» Aim of the exercise
This task calls for copying each line below that contains "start".

= Beginning of Section =

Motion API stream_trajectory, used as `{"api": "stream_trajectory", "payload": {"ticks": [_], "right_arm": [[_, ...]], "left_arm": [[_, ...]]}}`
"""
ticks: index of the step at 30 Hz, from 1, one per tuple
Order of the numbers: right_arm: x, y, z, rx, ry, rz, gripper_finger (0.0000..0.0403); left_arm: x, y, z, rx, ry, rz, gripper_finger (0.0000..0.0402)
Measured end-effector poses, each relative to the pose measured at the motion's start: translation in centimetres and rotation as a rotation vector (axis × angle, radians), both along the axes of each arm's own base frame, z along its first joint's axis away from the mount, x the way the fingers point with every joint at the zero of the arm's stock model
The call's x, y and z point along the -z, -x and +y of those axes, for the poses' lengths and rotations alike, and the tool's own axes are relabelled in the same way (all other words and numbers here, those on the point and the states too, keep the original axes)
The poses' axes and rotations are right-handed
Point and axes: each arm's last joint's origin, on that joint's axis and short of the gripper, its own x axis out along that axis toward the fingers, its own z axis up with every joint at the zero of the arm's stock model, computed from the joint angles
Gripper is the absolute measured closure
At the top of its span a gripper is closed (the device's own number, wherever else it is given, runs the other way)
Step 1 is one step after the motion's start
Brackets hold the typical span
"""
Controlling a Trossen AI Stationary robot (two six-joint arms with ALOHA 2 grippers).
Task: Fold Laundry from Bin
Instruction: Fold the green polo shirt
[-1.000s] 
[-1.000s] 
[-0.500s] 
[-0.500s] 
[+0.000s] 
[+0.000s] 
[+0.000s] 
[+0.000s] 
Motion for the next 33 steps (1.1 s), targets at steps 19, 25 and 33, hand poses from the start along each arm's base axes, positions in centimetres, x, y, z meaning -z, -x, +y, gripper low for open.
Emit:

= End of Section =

» Task output
Measured end-effector poses, each relative to the pose measured at the motion's start: translation in centimetres and rotation as a rotation vector (axis × angle, radians), both along the axes of each arm's own base frame, z along its first joint's axis away from the mount, x the way the fingers point with every joint at the zero of the arm's stock model
Step 1 is one step after the motion's start
Motion for the next 33 steps (1.1 s), targets at steps 19, 25 and 33, hand poses from the start along each arm's base axes, positions in centimetres, x, y, z meaning -z, -x, +y, gripper low for open.

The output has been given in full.